It’s hard to find any green grass on either side of the fence, and Mike Johanns is for doing whatever it takes to get drought relief to ranchers in Nebraska and other states.
But the state’s Republican senator made it clear in a Thursday conference call that he’s not for pulling back on the federal ethanol mandate to conserve corn for livestock use.
“What I’ve been telling people is that I really believe we should not act now on the Renewable Fuels Standard,” Johanns said. “We need to sit tight and see what this crop ends up looking like.”
More of the attention to the drought drama is swinging toward Washington because of the feed/fuel debate and because emergency help for the livestock sector is included in the House version of a farm bill that might not be acted on ahead of a scheduled Aug. 4 recess.
The drought’s impact on 2013 food prices also is getting closer scrutiny.
Congressional inaction is not acceptable to Sandhills rancher Susan Luebbe, whose growing list of woes includes shriveling pastures, a poor hay harvest, tumbling prices for the fall calf crop, and a range fire still on the loose in Keya Paha, Cherry and Brown counties.
“We need help yesterday,” Luebbe said.
In acknowledging the lawmaking situation in the House, Johanns said it might be time to carve livestock help out of the farm bill and make it separate legislation.
“We have a problem here that needs to be solved,” he said. “There are livestock programs that would help with the drought that are not funded for this year.”
One prospect is an indemnity program for heat-related death losses in feedlots, and another is emergency money to buy forage for cattle that have run out of grass.
“We’ve had livestock losses already,” Johanns said, “and somehow we’ve got to figure out where that help comes from.”
Dan Steinkruger, whose Farm Service Agency staff probably would be involved in administering help to the livestock sector, said he’s not heard of large death losses in Nebraska feedlots so far, “but I’m sure they’re running higher than normal just due to the heat and stress.”
The Nebraska Farm Bureau Federation and the Nebraska Farmers Union, often at odds on matters of farm policy, both sided with Johanns later Thursday in the ethanol-livestock debate.
Farm Bureau President Steve Nelson of Axtell voiced sympathy for the livestock side of the farm economy.
“But the main point I’ve been making,” Nelson said, “is that the problem we have here is the result of Mother Nature and the result of the drought. I don’t believe it’s the result of one particular action or one particular sector.”
Tinkering with the ethanol mandate and its 2012 requirement of 13.2 billion gallons of renewable fuel could create more problems than it solves down the road, he said.
Any short-term action would have to come from the Environmental Protection Agency, which presides over the fuel standard.

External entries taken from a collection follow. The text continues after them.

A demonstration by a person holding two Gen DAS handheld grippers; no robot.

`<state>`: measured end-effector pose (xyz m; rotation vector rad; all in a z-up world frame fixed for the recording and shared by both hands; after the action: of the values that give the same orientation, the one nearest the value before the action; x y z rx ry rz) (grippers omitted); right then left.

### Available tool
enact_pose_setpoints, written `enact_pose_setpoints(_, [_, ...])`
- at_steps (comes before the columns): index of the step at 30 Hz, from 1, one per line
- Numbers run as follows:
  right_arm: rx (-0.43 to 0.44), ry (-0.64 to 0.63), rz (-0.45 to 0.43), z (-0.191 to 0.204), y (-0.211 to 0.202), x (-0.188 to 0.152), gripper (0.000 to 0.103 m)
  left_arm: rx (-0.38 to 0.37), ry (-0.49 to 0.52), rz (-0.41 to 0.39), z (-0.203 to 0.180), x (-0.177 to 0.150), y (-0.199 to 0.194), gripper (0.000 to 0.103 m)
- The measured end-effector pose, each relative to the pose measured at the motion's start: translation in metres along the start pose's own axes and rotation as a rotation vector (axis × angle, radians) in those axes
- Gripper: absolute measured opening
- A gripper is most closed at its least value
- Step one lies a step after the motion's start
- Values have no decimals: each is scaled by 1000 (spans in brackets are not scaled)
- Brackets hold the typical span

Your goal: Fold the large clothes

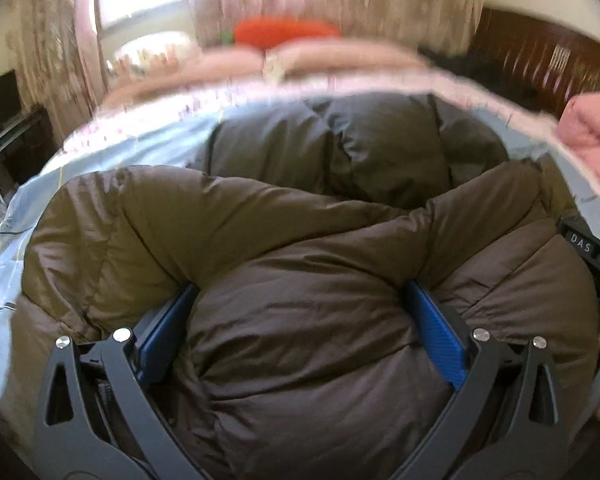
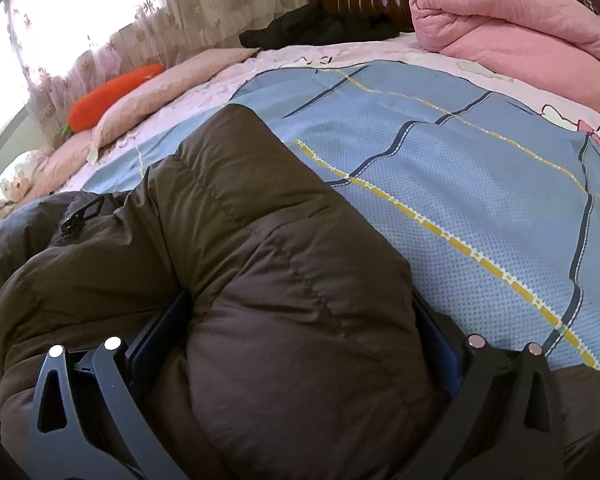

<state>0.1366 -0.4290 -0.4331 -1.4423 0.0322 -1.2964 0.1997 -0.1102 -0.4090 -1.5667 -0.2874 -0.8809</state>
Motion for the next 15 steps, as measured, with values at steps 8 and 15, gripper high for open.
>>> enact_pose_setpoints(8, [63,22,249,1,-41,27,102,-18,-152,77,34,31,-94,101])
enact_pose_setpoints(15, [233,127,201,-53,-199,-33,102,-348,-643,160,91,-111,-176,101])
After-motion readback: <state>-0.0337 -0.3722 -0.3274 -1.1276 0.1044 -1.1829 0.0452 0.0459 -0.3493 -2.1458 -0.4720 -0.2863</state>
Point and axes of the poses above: each gripper's, at about its wrist camera, not at the fingertips, and y roughly the way its jaws point, z to its left, x to its top, the point moved 4 cm from there along y, roughly the way its jaws point
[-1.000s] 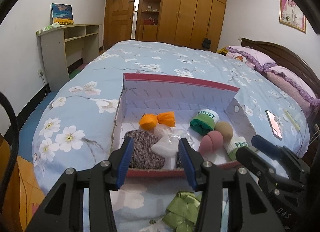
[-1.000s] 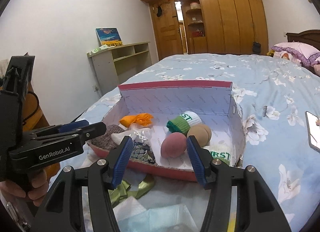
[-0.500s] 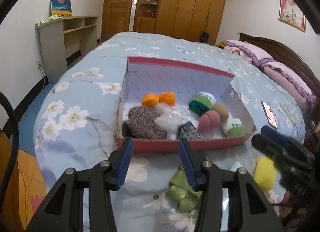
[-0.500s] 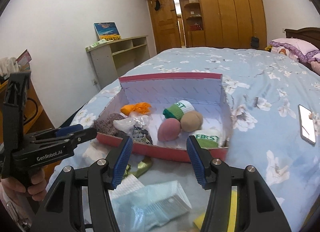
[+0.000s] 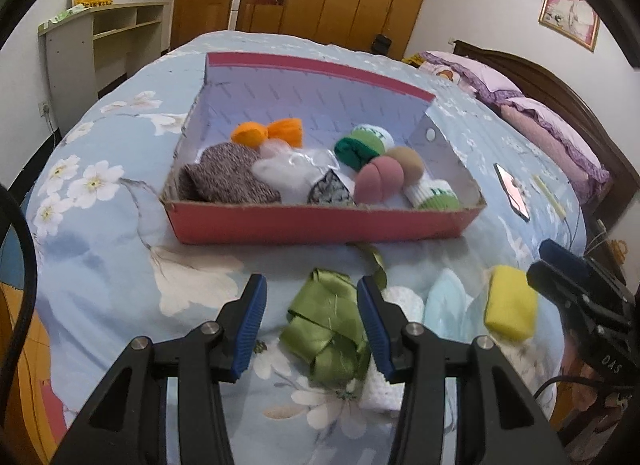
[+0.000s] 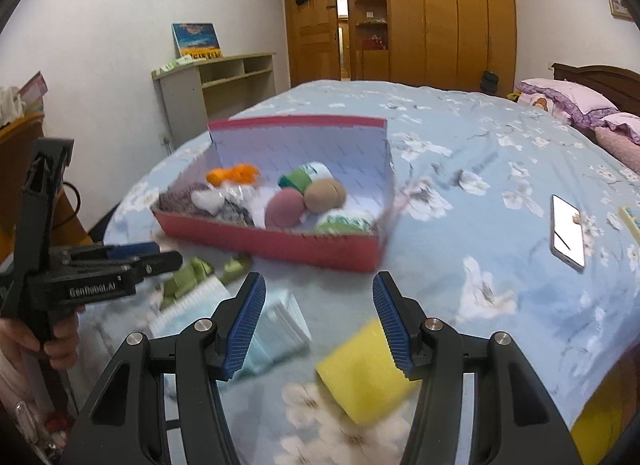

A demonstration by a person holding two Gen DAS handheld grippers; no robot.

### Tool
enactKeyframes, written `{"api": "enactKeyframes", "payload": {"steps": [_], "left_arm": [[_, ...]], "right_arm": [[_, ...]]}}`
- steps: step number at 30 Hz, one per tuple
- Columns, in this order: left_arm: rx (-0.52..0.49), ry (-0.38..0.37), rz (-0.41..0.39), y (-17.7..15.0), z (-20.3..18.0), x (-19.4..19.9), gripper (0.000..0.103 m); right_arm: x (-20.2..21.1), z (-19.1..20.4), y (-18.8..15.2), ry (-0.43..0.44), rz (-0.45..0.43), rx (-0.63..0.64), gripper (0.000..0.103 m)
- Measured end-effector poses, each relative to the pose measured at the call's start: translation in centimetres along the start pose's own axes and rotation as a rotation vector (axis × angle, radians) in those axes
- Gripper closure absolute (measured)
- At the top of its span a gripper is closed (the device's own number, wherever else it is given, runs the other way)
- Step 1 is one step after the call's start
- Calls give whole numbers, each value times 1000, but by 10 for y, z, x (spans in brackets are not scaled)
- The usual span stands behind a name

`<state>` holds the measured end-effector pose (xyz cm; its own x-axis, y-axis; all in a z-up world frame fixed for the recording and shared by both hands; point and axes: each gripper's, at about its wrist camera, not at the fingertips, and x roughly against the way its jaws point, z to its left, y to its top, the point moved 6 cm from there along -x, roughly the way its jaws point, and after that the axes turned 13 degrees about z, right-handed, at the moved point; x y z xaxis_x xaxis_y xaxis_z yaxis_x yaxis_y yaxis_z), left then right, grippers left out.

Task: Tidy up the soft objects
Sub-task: 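Withdraw both tools from the box back toward the pile, then grasp the green satin ribbon with the left tool while the right tool grasps the yellow sponge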

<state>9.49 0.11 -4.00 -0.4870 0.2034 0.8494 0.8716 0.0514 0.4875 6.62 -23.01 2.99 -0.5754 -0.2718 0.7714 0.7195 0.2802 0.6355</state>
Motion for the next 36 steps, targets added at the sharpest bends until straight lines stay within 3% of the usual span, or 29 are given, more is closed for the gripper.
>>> {"api": "enactKeyframes", "payload": {"steps": [6,11,18,27,31,36], "left_arm": [[-7,-26,42,-5,-7,-14,53],[-17,3,67,-9,-11,-28,53],[-42,53,56,-10,-15,-35,53],[-23,44,55,-11,-12,-38,53],[-7,41,59,-12,-10,-38,53],[-9,57,56,-14,-9,-37,53]], "right_arm": [[3,-9,-25,-55,39,49,46],[-2,-19,-38,-80,56,39,46],[-20,-38,-46,-59,68,-42,46],[-24,-47,-56,10,73,-155,43],[-17,-45,-58,-9,65,-146,43],[-33,-48,-59,81,89,-216,43]]}}
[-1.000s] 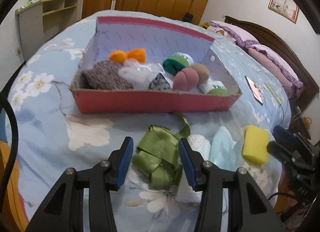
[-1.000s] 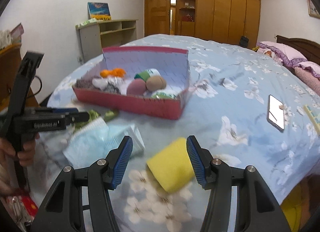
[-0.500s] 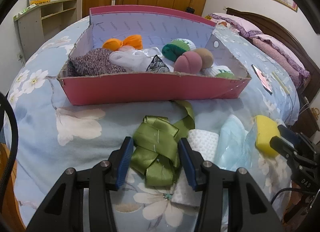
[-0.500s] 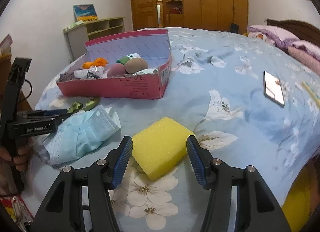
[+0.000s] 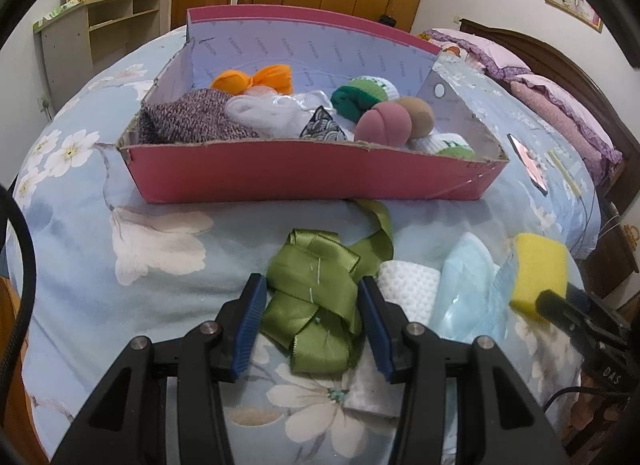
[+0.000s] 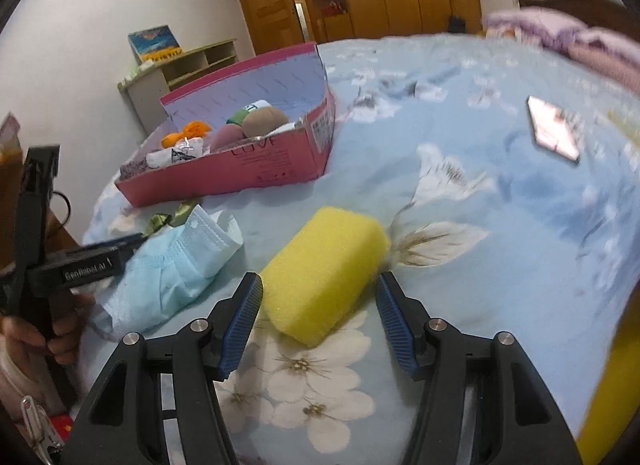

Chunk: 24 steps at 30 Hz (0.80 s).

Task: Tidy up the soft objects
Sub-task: 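Grasp the green satin ribbon with the left tool while the right tool grasps the yellow sponge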

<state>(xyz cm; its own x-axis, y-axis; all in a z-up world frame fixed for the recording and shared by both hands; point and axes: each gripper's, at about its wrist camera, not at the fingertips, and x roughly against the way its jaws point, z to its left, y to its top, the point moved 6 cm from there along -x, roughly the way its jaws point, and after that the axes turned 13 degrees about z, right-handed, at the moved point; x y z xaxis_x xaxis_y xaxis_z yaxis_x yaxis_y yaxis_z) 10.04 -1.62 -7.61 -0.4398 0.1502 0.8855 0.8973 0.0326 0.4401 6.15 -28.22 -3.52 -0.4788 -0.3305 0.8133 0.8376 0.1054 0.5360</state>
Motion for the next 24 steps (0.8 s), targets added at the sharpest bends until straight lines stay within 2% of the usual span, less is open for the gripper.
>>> {"api": "enactKeyframes", "payload": {"steps": [3,7,10,12,14,17,24], "left_arm": [[-7,8,-5,0,-2,-1,53],[-10,10,-7,0,-3,-1,53],[-19,20,-7,1,-4,-2,54],[-27,25,-8,1,-6,-1,61],[-34,24,-10,2,-7,1,72],[-44,14,-13,3,-9,5,79],[-30,-23,-44,3,-5,22,83]], "right_arm": [[-7,1,-1,33,-11,-31,43],[-8,8,-3,14,-31,-10,44],[-8,8,-5,24,-43,-14,51],[-6,9,-6,45,-49,-10,63],[-5,10,-6,49,-51,-1,65],[-1,15,-7,31,-68,25,66],[12,24,-5,0,-120,78,68]]}}
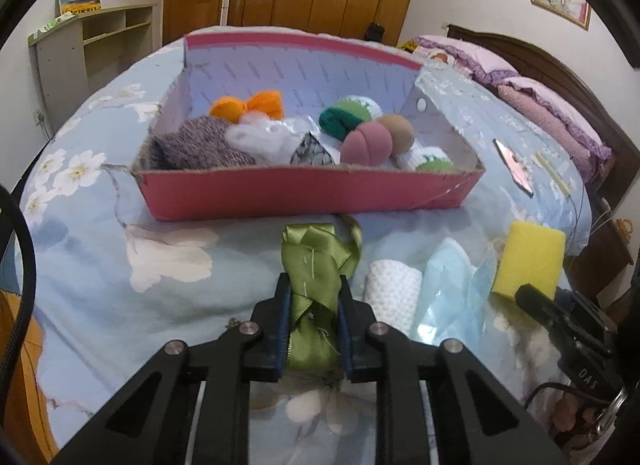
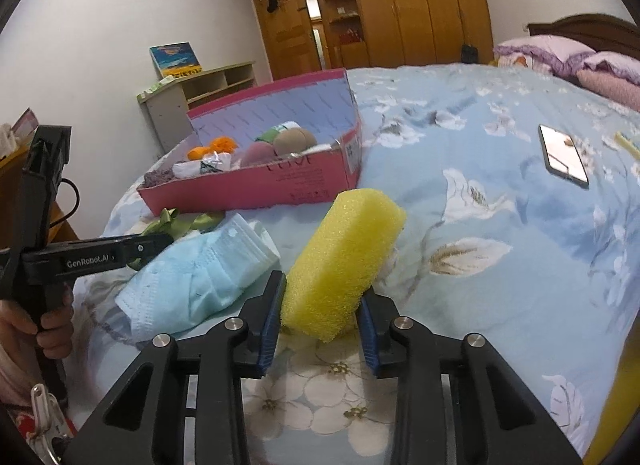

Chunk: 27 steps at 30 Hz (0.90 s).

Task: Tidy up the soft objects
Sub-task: 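Grasp the green satin ribbon with the left tool while the right tool grasps the yellow sponge, then carry the green ribbon and yellow sponge over the pink box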

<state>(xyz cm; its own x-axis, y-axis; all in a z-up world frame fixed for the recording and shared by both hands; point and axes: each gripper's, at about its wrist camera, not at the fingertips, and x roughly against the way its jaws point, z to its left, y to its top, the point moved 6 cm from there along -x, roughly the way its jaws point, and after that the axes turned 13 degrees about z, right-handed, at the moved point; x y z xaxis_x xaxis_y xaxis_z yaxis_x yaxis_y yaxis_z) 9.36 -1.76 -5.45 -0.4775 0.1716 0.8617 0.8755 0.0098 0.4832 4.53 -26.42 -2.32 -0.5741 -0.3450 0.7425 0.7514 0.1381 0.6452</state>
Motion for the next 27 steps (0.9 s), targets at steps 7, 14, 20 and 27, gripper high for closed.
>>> {"api": "enactKeyframes", "payload": {"steps": [7,14,20,27], "left_arm": [[7,3,-55,7,4,22,83],[24,7,-120,15,12,46,83],[24,21,-176,26,17,68,83],[20,34,-238,45,20,89,83]], "right_arm": [[4,8,4,-7,-17,39,68],[12,16,8,-19,-38,77,68],[15,25,14,-17,-45,111,68],[18,33,20,-11,-53,139,68]]}}
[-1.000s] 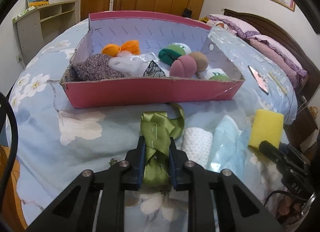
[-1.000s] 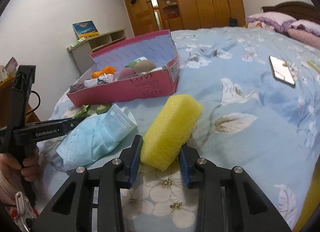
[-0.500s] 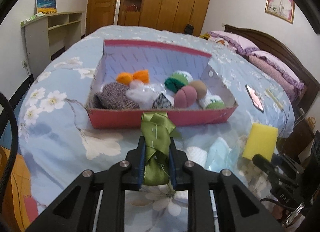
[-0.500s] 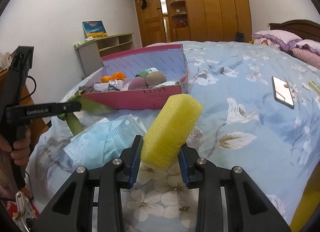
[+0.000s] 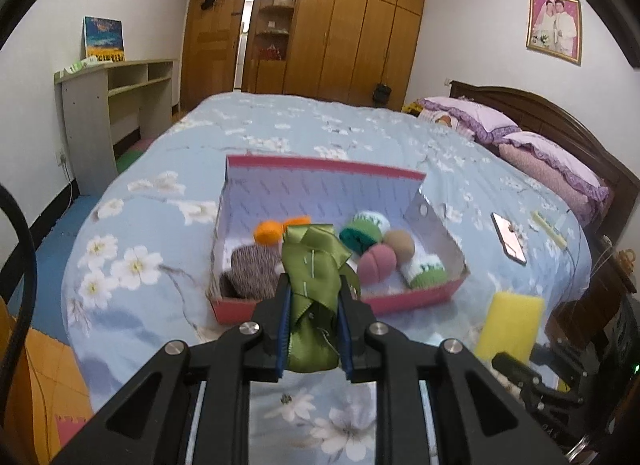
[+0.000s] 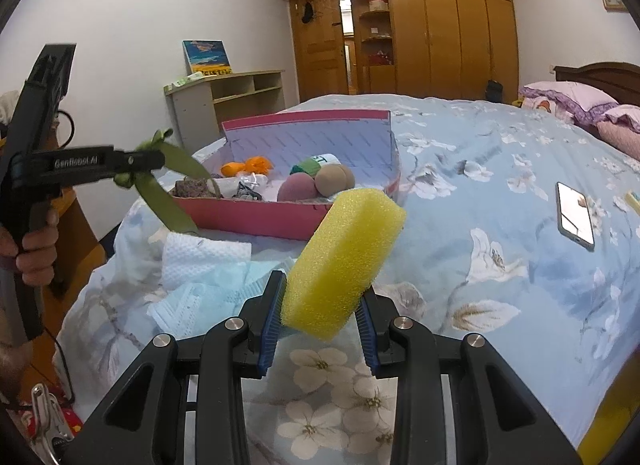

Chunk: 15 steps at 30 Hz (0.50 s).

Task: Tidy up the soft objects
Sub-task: 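Carry the green ribbon and yellow sponge over the pink box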

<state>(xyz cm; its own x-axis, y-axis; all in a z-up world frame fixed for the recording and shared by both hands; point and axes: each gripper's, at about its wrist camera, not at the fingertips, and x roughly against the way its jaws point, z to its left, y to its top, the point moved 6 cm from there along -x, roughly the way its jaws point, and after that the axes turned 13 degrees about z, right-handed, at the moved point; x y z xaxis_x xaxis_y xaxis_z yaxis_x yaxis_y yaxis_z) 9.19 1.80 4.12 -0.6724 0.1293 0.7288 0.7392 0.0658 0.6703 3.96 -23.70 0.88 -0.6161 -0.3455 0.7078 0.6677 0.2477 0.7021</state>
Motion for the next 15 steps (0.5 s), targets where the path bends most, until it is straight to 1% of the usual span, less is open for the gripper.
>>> {"api": "enactKeyframes", "payload": {"steps": [7,15], "left_arm": [[-8,32,-50,25,3,9,83],[-17,62,-54,38,5,-1,83]], "right_arm": [[-1,6,5,9,0,17,68],[-3,13,13,15,-4,40,68]]}}
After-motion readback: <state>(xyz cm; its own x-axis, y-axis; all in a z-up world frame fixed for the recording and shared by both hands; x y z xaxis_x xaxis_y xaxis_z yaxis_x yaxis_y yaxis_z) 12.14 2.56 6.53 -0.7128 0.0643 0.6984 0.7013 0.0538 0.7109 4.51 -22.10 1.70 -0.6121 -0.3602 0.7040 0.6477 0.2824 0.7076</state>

Nelson noted that some ethanol plants already have curtailed operations “and the market has a way of effecting these changes.”
Farmers Union President John Hansen said any harm done to the state’s two-dozen ethanol plants won’t stop there.
“The additional productive capacity of agriculture -- and, in particular, corn -- has put us in a position where we either have to find a home for this product or it will flood the market and put us out of business,” Hansen said.
The outlook for corn to keep ethanol plants in operation and cattle in good condition through the winter wouldn’t look so dire if the federal government went back to maintaining a grain reserve, he said.
“Now that it’s stopped raining and we’re getting lots of days of 100-degree heat, we’re once again reacquainted with how vulnerable we are,” Hansen said.
Nelson said Farm Bureau members would prefer that the House pass a farm bill with livestock relief in it. But the sense of urgency is growing almost by the hour.
“Really, every day that we don’t get a general rain, I think we see some pretty significant deterioration in crops. And anything that’s left on grazing land is just going to be pretty much gone.”
Citing “a crying need across the board to get a farm bill passed,” Hansen voiced his opposition to turning livestock relief into separate legislation.
“If they do carve it off, it doesn’t fix the overall problem.”
The Nebraska Cattlemen want the ethanol mandate removed to create what its members see as fairer competition for tight corn supplies.
But Johanns’ Democratic counterpart, Ben Nelson, also issued a statement Thursday afternoon calling EPA adjustment of the Renewable Fuels Standard “the wrong approach.”
Nelson cited Iowa State University research that showed only a modest impact on corn prices.
“Also,” Nelson said, “with the rise in grain prices, we are seeing the ethanol industry contract due to market conditions, just like our livestock producers.”